Sabtu, 01 Mei 2010

Corporate Culture and Leadership

Corporate culture refers to the character of a company’s internal work climate and personality –as shaped by its core values, beliefs, business principles, traditions,ingrained behaviours, work practices, and style of operating. It is important because it influences the organization’s actions and approaches to conducting business. It is like company’s “operating system” or organizational DNA.

Key features of a company’s corporate culture are as follows: (1) the values, business principles, and ethical standards, (2) the company’s approach to people management and the official policies, procedures, and operating practices, (3) the spirit and character that pervades the work climate, (4) how managers and employees interact
and relate to each other, (5) the strength of peer pressures to do things in particular ways and conform to expected norms, (6) the company’s revered traditions and offrepeated stories about “heroic acts” and “how we do things around here.” (7) the manner in which the company deals with external stakeholders.

Company cultures vary widely in strength and influence. In a strong-culture company, culturally approved behaviours and ways of doing things are nurtured while culturally disapproved behaviors and work practices get squashed. In a strong culture company values and behavioral norms are like crabgrass: deeply rooted and hard to weed out. In direct contract, weak-culture companies lack values and principles that are consistently preached or widely shared. As a consequence, weak cultures provide little or no assistance in executing strategy because there are no traditions, beliefs, values, common bonds, or behavioral norms that management can use as levers to mobilize commitment to executing the chosen strategy.

However there can be unhealthy cultures that prevent the company in promoting the strategic execution:
1. A highly politicized internal environment in which many issues get resolved and decisions made on the basis of which individuals or groups have the most political clout to carry the day.
2. Hostility to change and a general wariness of people who champion new ways of doing things.
3. An insular “not-invented-here” mind-set that makes company personnel averse to looking outside the company for best practices, new managerial approaches, and innovative ideas.
4. A disregards for high ethical standards and overzealous pursuit of wealth and status on the part of key executives.

On the contrary, there are also some cultures that can highly promote the strategic execution:
1. A high performance culture where the standout culture traits are a can-do spirit, no-excuses accountability, and a pervasive result-oriented work climate where people go the extra mile to meet or beat stretch objectives.
2. Adaptive culture where there is a spirit of doing what’s necessary to ensure long-term organizational success provided the new behaviours and operating practices that management is calling for are seen as legitimate and consistent with the core values and business principles underpinning the culture.
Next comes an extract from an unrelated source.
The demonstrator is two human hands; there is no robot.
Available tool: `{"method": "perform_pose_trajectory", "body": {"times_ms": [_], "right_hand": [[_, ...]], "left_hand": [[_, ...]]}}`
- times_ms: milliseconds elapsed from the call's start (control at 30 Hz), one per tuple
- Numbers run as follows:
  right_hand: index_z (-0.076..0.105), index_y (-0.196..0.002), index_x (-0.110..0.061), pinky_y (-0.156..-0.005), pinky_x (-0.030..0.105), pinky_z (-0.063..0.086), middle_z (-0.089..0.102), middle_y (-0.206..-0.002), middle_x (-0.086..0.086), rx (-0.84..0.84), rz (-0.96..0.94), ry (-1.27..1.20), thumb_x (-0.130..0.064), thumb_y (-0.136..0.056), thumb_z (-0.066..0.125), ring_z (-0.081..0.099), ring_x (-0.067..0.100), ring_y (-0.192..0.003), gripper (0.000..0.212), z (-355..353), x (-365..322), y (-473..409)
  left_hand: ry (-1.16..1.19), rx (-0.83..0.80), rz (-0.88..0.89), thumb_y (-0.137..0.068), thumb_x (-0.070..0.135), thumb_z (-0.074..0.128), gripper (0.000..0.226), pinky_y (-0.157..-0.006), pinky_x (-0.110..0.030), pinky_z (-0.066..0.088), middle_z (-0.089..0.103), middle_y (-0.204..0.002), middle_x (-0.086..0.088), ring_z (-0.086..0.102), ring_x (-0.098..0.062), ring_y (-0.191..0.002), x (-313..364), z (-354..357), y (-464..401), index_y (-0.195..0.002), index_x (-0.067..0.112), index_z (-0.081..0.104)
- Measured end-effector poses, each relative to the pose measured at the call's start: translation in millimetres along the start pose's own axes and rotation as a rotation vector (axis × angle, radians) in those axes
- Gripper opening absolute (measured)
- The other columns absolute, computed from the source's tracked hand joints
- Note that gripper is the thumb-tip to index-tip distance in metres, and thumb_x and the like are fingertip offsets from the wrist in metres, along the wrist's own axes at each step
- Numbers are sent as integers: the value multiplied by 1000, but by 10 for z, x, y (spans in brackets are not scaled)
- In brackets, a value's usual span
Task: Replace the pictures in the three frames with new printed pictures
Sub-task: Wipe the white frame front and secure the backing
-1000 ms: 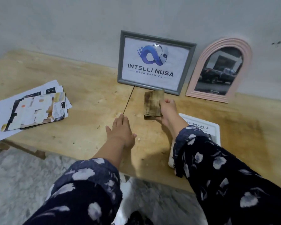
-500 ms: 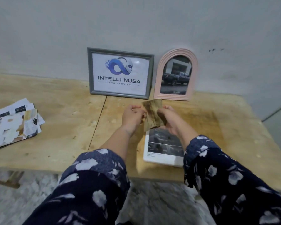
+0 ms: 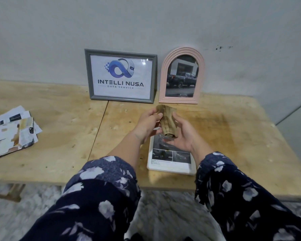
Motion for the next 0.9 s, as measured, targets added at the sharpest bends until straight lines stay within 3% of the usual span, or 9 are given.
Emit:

It is well suited to companies with fast-changing strategies and market environments.

Though changing a problem culture is among the toughest management tasks, but the good news is that it can be done. These are steps in changing a problem culture:
Step 1 : Identify facets of present culture that are conducive to strategy execution and operating excellence and those that are not.
Step 2 : Specify what new actions, behaviours, and work practices should be prominent in the “new” culture
Step 3 : Talk openly about problems of present culture and how new behaviors will improve performance
Step 4 : Follow with visible, forceful actions –both substantive and symbolic- to ingrain a new set of behaviors, practices, and cultural norms.

A company’s culture is grounded in and shaped by its core values and the bar it sets for ethical behavior. The benefits of cultural norms grounded in core values and ethical principles are: (a) Communicates the company’s goal intentions and validates the integrity and above board nature of the company’s conduct of its business, (b)
steers company personnel toward doing things right and doing the right things, (c)establishes a corporate conscience and provides yardsticks for gauging the appropriateness of particular actions, decisions, and policies.

A multinational company needs to build its corporate culture around values and operating practices that travel well across borders. The leadership challenge in achieving consistently good strategy execution ultimately boils down to two things:deciding when corrective adjustments are needed and deciding what adjustments to make.